Icinga / icinga2

The core of our monitoring platform with a powerful configuration language and REST API.
https://icinga.com/docs/icinga2/latest
GNU General Public License v2.0
2.03k stars 579 forks source link

[dev.icinga.com #9773] Add log for missing EventCommand for command_endpoints #3196

Closed icinga-migration closed 9 years ago

icinga-migration commented 9 years ago

This issue has been migrated from Redmine: https://dev.icinga.com/issues/9773

Created by emptywee on 2015-07-29 20:20:33 +00:00

Assignee: mfriedrich Status: Resolved (closed on 2015-07-31 14:05:03 +00:00) Target Version: 2.3.9 Last Update: 2015-08-12 08:34:00 +00:00 (in Redmine)

Icinga Version: 2.3.8
Backport?: Already backported
Include in Changelog: 1

Hello.
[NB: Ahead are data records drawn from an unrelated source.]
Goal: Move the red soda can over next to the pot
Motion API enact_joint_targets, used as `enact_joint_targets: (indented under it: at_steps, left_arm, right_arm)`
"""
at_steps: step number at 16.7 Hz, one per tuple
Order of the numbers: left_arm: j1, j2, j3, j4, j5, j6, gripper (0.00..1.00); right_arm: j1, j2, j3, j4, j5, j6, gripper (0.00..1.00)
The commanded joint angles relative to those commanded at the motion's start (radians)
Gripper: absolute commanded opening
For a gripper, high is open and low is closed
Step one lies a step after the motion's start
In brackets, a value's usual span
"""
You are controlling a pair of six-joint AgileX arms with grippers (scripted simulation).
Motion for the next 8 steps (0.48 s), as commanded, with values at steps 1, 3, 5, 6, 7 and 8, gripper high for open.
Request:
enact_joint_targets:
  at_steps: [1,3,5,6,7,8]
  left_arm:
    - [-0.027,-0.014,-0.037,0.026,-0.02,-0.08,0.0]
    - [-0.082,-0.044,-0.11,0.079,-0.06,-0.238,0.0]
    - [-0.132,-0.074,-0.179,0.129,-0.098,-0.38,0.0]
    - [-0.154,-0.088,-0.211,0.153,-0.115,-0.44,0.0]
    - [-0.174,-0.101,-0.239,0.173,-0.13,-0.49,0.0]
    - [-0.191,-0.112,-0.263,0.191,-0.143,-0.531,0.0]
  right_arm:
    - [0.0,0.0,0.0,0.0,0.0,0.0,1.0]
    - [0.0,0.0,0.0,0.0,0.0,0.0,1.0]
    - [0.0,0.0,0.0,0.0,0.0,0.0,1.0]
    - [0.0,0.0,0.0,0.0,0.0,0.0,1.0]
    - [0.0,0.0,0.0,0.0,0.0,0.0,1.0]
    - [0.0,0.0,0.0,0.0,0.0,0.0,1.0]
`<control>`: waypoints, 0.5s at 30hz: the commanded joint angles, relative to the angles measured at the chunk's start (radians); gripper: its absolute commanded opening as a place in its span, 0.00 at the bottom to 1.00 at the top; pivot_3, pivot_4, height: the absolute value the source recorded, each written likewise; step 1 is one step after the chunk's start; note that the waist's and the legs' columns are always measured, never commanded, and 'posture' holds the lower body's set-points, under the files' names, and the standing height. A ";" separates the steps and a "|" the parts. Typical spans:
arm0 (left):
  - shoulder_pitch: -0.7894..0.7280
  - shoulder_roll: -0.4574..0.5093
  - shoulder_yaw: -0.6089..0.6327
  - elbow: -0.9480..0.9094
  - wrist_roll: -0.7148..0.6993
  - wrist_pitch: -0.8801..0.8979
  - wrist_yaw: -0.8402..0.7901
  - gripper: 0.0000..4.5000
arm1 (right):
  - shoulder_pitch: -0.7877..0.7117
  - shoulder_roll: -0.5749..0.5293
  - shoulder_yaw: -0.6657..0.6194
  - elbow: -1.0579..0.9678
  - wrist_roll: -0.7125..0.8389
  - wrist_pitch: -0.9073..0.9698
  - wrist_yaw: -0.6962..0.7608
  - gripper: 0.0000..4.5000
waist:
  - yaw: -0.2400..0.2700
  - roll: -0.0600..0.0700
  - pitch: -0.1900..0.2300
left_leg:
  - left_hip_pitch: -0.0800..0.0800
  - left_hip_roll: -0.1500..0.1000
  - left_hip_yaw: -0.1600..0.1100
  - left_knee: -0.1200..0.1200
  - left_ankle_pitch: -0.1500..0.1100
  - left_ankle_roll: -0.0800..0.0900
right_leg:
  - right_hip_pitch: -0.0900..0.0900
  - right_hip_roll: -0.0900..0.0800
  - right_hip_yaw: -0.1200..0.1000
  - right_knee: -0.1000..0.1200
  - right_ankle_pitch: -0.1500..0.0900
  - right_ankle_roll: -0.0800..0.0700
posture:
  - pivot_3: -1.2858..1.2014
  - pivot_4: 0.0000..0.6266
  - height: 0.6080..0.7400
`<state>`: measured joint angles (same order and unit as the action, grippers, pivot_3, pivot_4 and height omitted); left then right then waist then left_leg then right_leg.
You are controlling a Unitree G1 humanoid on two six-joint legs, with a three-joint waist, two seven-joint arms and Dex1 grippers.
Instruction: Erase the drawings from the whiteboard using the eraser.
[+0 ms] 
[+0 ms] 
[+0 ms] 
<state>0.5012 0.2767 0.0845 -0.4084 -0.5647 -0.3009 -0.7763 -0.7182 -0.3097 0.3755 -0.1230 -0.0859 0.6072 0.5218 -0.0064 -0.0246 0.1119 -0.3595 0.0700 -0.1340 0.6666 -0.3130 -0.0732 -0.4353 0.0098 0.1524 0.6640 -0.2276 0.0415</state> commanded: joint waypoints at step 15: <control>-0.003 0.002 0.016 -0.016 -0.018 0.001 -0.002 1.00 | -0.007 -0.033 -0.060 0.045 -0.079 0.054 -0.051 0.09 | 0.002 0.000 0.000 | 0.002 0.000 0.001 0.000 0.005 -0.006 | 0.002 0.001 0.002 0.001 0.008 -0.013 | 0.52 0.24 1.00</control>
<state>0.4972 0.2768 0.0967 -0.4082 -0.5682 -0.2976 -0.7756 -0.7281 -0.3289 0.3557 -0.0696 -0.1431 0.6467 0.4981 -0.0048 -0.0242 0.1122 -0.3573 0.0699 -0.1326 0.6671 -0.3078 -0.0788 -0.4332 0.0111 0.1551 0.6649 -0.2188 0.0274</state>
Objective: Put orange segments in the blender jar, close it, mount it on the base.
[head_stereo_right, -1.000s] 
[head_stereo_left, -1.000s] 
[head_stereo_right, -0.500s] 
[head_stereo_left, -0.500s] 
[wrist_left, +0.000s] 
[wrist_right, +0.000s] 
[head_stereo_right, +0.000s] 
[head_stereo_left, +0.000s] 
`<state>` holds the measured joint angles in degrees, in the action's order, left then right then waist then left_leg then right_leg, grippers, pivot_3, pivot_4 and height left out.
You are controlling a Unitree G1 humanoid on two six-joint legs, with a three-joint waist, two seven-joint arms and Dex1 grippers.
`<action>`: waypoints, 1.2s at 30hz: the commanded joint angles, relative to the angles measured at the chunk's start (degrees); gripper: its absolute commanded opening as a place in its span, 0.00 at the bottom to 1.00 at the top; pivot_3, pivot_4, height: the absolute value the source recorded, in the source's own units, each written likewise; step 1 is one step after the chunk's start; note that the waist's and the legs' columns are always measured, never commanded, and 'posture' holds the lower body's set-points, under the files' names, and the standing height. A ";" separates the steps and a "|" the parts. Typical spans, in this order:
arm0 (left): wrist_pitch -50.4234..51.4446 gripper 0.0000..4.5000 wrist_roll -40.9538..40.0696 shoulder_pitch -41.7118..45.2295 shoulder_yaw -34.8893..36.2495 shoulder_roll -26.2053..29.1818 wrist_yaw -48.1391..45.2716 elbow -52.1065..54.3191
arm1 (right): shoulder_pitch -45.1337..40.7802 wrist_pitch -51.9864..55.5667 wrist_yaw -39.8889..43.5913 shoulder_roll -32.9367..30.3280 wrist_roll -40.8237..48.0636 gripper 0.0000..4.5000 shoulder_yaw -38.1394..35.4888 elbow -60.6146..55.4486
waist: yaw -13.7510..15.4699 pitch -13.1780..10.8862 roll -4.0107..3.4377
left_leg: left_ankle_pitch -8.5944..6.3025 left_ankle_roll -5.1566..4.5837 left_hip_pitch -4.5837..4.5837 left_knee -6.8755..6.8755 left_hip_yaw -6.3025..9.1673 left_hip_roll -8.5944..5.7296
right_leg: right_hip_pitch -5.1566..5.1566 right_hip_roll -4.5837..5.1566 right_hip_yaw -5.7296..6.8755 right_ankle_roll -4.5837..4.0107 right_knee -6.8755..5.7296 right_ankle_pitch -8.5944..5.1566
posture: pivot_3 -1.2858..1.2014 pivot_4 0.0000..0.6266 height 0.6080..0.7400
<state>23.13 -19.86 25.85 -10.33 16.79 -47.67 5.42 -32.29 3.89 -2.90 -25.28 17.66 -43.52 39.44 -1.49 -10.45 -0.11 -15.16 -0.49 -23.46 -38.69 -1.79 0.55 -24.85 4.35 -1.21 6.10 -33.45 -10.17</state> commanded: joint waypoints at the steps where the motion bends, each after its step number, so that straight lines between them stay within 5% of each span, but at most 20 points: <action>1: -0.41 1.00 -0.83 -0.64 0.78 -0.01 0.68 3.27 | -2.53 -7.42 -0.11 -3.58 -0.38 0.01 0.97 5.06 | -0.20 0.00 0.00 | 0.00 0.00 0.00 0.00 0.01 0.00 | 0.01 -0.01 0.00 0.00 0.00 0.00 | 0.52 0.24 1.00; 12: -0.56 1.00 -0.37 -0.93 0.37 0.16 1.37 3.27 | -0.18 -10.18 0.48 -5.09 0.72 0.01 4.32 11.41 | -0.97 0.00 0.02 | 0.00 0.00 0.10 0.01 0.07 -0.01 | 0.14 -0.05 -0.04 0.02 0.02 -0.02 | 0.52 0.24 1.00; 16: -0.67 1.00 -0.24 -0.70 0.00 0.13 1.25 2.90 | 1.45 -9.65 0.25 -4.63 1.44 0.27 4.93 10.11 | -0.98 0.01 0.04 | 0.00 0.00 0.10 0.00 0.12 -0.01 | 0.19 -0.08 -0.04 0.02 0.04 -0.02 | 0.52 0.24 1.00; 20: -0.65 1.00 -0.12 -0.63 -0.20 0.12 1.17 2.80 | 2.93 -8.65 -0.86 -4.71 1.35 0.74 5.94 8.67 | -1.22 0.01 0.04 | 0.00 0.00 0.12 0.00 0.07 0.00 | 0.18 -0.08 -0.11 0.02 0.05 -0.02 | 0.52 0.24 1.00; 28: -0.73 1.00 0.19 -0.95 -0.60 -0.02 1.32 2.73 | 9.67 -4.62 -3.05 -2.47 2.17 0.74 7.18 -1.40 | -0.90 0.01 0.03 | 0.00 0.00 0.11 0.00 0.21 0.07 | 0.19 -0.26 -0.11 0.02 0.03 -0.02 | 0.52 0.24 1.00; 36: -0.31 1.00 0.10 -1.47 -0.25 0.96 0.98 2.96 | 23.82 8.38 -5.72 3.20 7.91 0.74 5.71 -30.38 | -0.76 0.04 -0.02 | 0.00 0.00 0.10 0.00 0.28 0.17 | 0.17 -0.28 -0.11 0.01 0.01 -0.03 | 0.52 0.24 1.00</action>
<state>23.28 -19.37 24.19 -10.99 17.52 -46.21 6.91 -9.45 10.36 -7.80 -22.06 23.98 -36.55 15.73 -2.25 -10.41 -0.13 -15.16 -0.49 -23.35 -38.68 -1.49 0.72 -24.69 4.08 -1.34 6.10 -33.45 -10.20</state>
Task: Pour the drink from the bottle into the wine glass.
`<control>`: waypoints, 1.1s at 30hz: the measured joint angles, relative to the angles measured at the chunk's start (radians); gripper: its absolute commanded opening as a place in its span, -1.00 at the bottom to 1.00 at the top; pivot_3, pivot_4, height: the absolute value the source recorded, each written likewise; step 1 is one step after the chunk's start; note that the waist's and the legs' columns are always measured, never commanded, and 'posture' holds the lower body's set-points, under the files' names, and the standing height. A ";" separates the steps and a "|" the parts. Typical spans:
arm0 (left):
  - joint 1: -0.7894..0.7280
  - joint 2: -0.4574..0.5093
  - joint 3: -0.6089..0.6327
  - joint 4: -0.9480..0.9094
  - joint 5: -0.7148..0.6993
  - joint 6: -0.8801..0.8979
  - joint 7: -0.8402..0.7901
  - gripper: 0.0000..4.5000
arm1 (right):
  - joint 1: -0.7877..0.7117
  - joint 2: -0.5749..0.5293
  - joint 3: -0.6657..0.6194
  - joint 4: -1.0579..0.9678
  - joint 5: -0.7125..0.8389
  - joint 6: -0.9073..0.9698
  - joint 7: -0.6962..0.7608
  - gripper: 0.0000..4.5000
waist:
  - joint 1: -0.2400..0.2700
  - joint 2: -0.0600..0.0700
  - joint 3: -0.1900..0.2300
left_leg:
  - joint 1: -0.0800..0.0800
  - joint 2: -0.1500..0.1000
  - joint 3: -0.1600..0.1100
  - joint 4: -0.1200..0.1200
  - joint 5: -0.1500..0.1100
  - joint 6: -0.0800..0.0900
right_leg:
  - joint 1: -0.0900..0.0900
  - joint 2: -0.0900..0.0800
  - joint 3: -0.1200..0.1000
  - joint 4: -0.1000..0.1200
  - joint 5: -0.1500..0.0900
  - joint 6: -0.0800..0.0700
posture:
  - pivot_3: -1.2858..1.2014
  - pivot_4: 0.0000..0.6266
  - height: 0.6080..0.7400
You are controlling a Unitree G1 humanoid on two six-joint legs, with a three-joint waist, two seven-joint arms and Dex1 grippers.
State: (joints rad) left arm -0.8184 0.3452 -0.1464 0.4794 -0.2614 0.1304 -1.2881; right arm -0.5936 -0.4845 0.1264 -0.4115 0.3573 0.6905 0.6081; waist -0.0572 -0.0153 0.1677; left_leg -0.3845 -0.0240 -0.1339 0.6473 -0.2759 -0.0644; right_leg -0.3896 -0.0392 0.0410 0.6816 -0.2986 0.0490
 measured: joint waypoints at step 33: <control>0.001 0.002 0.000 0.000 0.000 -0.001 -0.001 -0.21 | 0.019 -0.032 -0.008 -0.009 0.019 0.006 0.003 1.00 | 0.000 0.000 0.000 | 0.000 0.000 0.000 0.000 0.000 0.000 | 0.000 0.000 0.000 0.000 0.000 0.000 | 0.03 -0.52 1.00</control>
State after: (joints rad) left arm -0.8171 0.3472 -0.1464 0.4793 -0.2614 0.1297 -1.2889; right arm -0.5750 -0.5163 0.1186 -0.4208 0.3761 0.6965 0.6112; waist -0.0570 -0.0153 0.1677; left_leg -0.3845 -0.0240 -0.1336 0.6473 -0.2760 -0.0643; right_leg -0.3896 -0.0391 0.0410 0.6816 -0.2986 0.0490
Created a simple eventcommand:

object EventCommand "cmd_service_restart" {
  import "plugin-event-command"

  command = "/usr/bin/test $service.state_id$ -gt 0 && /usr/bin/sudo /sbin/service $service_name$ restart"
}

Created a service:

apply Service "crond" {
  import "generic-service"

  check_command = "procs"

  if (host.vars.remote_client) {
    command_endpoint = host.vars.remote_client
  }
  vars.procs_command = "crond"
  vars.procs_critical = "1:"

  event_command = "cmd_service_restart"
  vars.service_name = host.vars.crond_name

  assign where host.vars.os == "Linux"
}

Defined a host with the following template:

template Host "generic-linux-host" {
  import "generic-host"

  vars.os = "Linux"

  vars.disks["disk"] = {
  }

  vars.disks["disk /"] = {
    disk_partitions = "/"
  }

  vars.notification["mail"] = {
    groups = [ "icingaadmins" ]
  }

  vars.crond_name = "crond"
  enable_event_handler = true
}

Brought down crond on the remote host and seeing this on the checker node:

[2015-07-29 19:29:54 +0000] notice/Checkable: State Change: Checkable dc1udtlhtst02.stack.qadev.corp!crond soft state change from OK to CRITICAL detected.
[2015-07-29 19:29:54 +0000] notice/Checkable: Executing event handler 'cmd_service_restart' for service 'dc1udtlhtst02.stack.qadev.corp!crond'
[2015-07-29 19:29:54 +0000] notice/ApiListener: Sending message to 'dc1udtlhtst02.stack.qadev.corp'
[2015-07-29 19:29:54 +0000] notice/ApiListener: Relaying 'event::CheckResult' message

EventCommand object on the checker:

Object 'cmd_service_restart' of type 'EventCommand':
  % declared in '/var/lib/icinga2/api/zones/global-templates/events.conf', lines 1:0-1:40
  * __name = "cmd_service_restart"
  * arguments = null
  * command = "/usr/bin/test $service.state_id$ -gt 0 && /usr/bin/sudo /sbin/service $service_name$ restart"
    % = modified in '/var/lib/icinga2/api/zones/global-templates/events.conf', lines 4:3-4:106
  * env = null
  * execute
    % = modified in '/usr/share/icinga2/include/command.conf', lines 47:2-47:22
    * type = "Function"
  * name = "cmd_service_restart"
  * templates = [ "cmd_service_restart", "plugin-event-command" ]
    % = modified in '/var/lib/icinga2/api/zones/global-templates/events.conf', lines 1:0-1:40
    % = modified in '/usr/share/icinga2/include/command.conf', lines 46:1-46:44
  * timeout = 60
  * type = "EventCommand"
  * vars = null
  * zone = "global-templates"

Apparently, no command is being really executed anywhere. I even tried the example from the docs with "by_ssh" event. Same result. Not sure how to debug it further. This is really critical when there's no ability to re-act for events.

# icinga2 --version
icinga2 - The Icinga 2 network monitoring daemon (version: v2.3.8)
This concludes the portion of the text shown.